In model-driven development, verifying semantic consistency between manually written SQL implementations and UML/OCL constraints remains challenging due to the lack of automated, formal verification techniques. Method: This paper proposes a formal verification approach based on semantic mapping and SMT-based automated reasoning. It constructs a semantics-preserving mapping from a carefully defined SQL subset to multi-sorted first-order logic, uniformly integrating existing OCL logical semantics to enable fully automated fidelity checking—i.e., whether SQL correctly implements OCL constraints—using off-the-shelf SMT solvers such as Z3. Contribution/Results: The method overcomes the traditional reliance on manual inspection for database query validation, establishing an end-to-end, formally grounded verification pipeline from UML/OCL models to executable, verifiable SQL. It successfully validates multiple non-trivial industrial-scale OCL constraints and has been implemented in a prototype toolchain, significantly enhancing correctness assurance for the database layer in data-intensive applications.

In the context of the model-driven development of data-centric applications, OCL constraints play a major role in adding precision to the source models (e.g., data models and security models).
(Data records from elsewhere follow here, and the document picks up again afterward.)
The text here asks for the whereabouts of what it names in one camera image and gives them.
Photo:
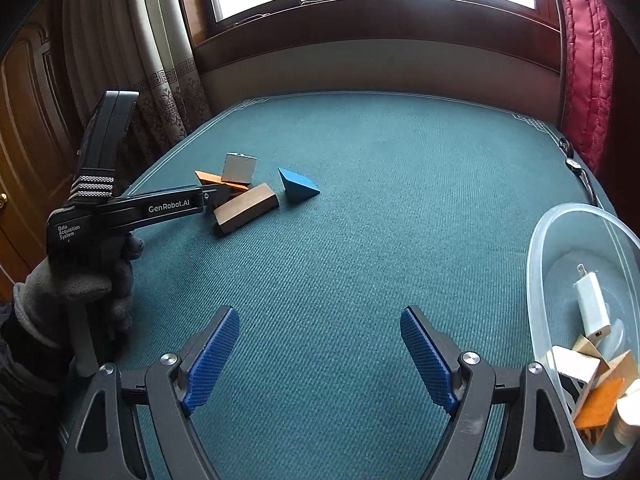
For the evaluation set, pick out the long brown wooden block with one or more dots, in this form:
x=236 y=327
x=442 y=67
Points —
x=245 y=205

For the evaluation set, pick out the white wall charger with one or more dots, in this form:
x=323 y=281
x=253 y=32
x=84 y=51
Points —
x=590 y=305

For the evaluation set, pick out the white triangular wooden block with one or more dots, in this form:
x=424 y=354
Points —
x=239 y=169

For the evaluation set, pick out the person's left forearm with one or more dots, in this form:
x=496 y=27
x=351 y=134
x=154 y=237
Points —
x=25 y=400

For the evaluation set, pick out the tan wooden block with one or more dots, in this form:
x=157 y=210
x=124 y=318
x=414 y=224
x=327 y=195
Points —
x=585 y=345

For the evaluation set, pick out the brown wooden wedge block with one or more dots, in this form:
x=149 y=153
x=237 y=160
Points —
x=620 y=365

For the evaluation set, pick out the whitewashed rectangular wooden block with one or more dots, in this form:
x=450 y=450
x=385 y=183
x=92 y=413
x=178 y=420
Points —
x=575 y=365

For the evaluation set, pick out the large orange striped wooden block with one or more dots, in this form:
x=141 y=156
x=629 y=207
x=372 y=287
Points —
x=600 y=402

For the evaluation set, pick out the cream threaded plastic fitting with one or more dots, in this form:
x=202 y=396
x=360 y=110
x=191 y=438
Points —
x=630 y=415

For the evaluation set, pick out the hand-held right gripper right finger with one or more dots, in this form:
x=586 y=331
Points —
x=425 y=360

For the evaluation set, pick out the wooden window frame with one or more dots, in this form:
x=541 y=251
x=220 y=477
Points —
x=375 y=25

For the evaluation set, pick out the blue triangular wooden block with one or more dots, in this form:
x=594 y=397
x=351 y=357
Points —
x=297 y=187

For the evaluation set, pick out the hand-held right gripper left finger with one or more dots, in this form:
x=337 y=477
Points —
x=212 y=360

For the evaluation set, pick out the clear plastic container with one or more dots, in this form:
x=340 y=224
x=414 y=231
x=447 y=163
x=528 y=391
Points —
x=550 y=270

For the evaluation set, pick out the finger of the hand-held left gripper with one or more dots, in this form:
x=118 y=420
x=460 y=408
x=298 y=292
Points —
x=217 y=194

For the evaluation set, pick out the person's left hand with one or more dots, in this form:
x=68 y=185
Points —
x=40 y=290

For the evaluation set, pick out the green tablecloth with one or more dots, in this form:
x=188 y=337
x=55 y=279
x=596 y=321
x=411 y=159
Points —
x=375 y=210

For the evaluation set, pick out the beige patterned curtain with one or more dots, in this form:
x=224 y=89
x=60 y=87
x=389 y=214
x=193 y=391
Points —
x=150 y=60

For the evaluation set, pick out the small orange striped wooden block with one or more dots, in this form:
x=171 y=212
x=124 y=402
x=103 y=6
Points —
x=207 y=177

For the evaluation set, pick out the red quilted curtain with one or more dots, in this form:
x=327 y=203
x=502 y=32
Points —
x=585 y=60

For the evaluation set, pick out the brown wooden door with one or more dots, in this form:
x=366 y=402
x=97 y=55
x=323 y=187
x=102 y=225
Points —
x=30 y=135

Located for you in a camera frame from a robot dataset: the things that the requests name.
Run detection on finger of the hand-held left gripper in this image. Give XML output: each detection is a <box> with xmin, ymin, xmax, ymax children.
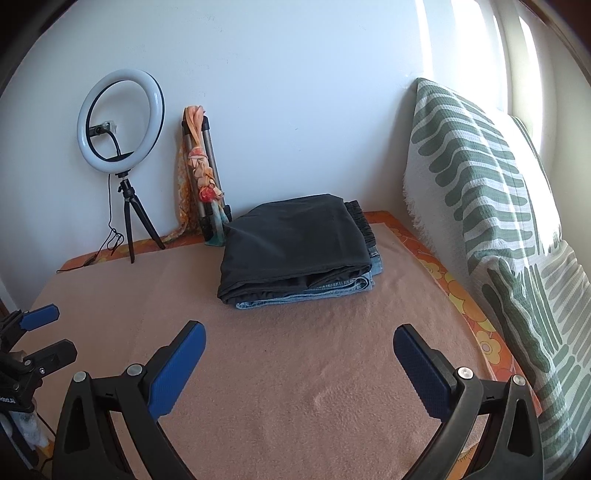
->
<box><xmin>18</xmin><ymin>340</ymin><xmax>78</xmax><ymax>377</ymax></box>
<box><xmin>8</xmin><ymin>304</ymin><xmax>61</xmax><ymax>341</ymax></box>

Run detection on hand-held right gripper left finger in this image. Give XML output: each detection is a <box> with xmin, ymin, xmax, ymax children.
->
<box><xmin>52</xmin><ymin>320</ymin><xmax>207</xmax><ymax>480</ymax></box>

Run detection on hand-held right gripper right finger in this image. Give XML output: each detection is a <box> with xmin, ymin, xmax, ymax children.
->
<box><xmin>392</xmin><ymin>323</ymin><xmax>542</xmax><ymax>480</ymax></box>

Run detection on dark grey pants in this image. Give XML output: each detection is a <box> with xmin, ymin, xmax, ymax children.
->
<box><xmin>217</xmin><ymin>193</ymin><xmax>377</xmax><ymax>306</ymax></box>

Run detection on person's left hand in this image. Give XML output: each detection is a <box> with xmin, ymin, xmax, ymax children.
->
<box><xmin>13</xmin><ymin>408</ymin><xmax>49</xmax><ymax>450</ymax></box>

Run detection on folded blue jeans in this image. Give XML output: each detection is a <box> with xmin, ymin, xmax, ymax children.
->
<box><xmin>235</xmin><ymin>244</ymin><xmax>385</xmax><ymax>311</ymax></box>

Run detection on green leaf pattern pillow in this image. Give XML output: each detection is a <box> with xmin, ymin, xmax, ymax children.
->
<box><xmin>403</xmin><ymin>78</ymin><xmax>565</xmax><ymax>278</ymax></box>
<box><xmin>467</xmin><ymin>239</ymin><xmax>591</xmax><ymax>480</ymax></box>

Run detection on small black tripod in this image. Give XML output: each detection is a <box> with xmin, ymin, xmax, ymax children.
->
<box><xmin>115</xmin><ymin>172</ymin><xmax>166</xmax><ymax>265</ymax></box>

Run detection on orange patterned scarf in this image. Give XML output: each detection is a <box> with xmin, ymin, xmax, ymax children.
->
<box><xmin>161</xmin><ymin>138</ymin><xmax>192</xmax><ymax>245</ymax></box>

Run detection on folded silver tripod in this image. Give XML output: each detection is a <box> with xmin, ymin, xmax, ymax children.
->
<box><xmin>181</xmin><ymin>115</ymin><xmax>232</xmax><ymax>243</ymax></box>

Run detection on white ring light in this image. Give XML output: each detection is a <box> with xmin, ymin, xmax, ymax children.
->
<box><xmin>76</xmin><ymin>68</ymin><xmax>166</xmax><ymax>176</ymax></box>

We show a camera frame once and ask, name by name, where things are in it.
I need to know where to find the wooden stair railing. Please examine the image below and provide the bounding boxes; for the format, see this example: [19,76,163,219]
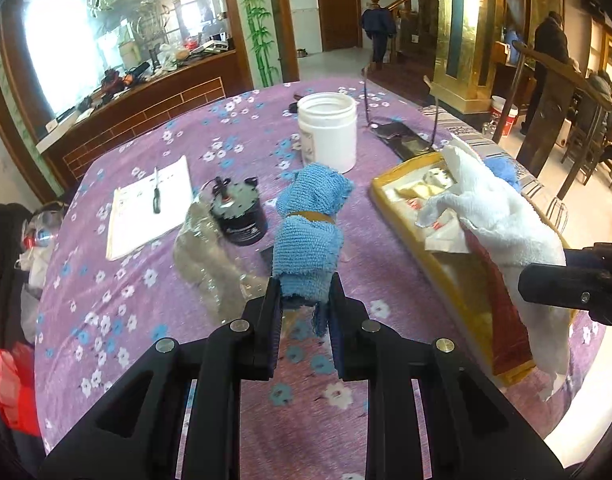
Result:
[513,40,612,176]

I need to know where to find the wooden door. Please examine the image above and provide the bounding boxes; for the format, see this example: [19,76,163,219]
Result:
[313,0,363,52]

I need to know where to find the white paper notebook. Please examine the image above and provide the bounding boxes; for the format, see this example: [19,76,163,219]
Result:
[106,155,194,262]

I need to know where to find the red plastic bag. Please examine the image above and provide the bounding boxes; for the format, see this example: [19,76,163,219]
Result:
[0,342,42,436]

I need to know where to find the small floral tissue pack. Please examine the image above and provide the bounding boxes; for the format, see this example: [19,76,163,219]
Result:
[423,169,454,190]

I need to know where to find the blue towel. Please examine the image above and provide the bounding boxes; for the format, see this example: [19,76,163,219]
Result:
[272,162,355,337]
[484,157,522,192]

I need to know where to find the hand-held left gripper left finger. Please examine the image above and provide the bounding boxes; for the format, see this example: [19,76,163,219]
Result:
[38,275,284,480]

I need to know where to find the grey cloth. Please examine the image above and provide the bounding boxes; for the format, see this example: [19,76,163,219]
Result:
[173,195,267,323]

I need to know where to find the purple floral tablecloth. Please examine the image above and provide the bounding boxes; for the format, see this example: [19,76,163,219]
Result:
[33,77,606,480]

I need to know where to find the yellow box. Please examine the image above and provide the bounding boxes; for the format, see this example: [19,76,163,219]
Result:
[370,151,581,387]

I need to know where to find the black wallet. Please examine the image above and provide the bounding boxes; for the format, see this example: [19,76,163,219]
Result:
[376,121,437,158]

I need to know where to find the pile of clear plastic bags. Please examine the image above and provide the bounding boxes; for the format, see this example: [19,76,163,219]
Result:
[18,205,66,301]

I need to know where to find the white towel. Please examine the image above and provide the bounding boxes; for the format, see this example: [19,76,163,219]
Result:
[416,139,571,401]

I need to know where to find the red packet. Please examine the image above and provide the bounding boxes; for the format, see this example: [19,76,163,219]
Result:
[466,230,534,376]

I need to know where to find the red white bucket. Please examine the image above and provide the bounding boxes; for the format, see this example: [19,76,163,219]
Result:
[490,95,519,138]

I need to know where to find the striped cloth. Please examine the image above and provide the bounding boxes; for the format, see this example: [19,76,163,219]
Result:
[421,105,544,197]

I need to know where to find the black bag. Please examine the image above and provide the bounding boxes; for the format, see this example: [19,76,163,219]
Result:
[0,202,47,461]

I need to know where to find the white plastic jar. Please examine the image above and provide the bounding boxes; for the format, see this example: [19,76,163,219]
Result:
[297,92,358,173]

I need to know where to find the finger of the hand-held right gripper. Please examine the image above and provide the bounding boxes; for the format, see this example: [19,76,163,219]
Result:
[566,242,612,273]
[517,263,612,311]

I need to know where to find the bamboo wall painting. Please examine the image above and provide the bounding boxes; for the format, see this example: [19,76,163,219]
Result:
[233,0,281,86]

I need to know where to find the wooden counter with clutter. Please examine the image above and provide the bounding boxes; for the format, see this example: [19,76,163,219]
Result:
[36,50,251,186]

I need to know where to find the golden pillar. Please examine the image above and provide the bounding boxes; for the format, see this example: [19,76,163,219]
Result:
[431,0,506,113]

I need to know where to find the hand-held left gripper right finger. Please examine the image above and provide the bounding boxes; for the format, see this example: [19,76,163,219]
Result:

Several code-generators have been proposed to bridge the gap between source models with OCL constraints and their corresponding database implementations. However, the database queries produced by these code-generators are significantly less efficient -- from the point of view of execution-time performance -- than the implementations manually written by database experts. In this paper, we propose a different approach to bridge the gap between models with OCL constraints and their corresponding database implementations. In particular, we introduce a model-based methodology for proving the correctness of manually written SQL implementations of OCL constraints. This methodology is based on a novel mapping from a significant subset of the SQL language into many-sorted first-order logic. Moreover, by leveraging on an already existing mapping from the OCL language into many-sorted first-order logic, we can use SMT solvers to automatically prove the correctness of SQL implementations of OCL constraints. To illustrate and show the applicability of our approach, we include in the paper a number of non-trivial examples. Finally, we report on the status of a suite of tools supporting our approach.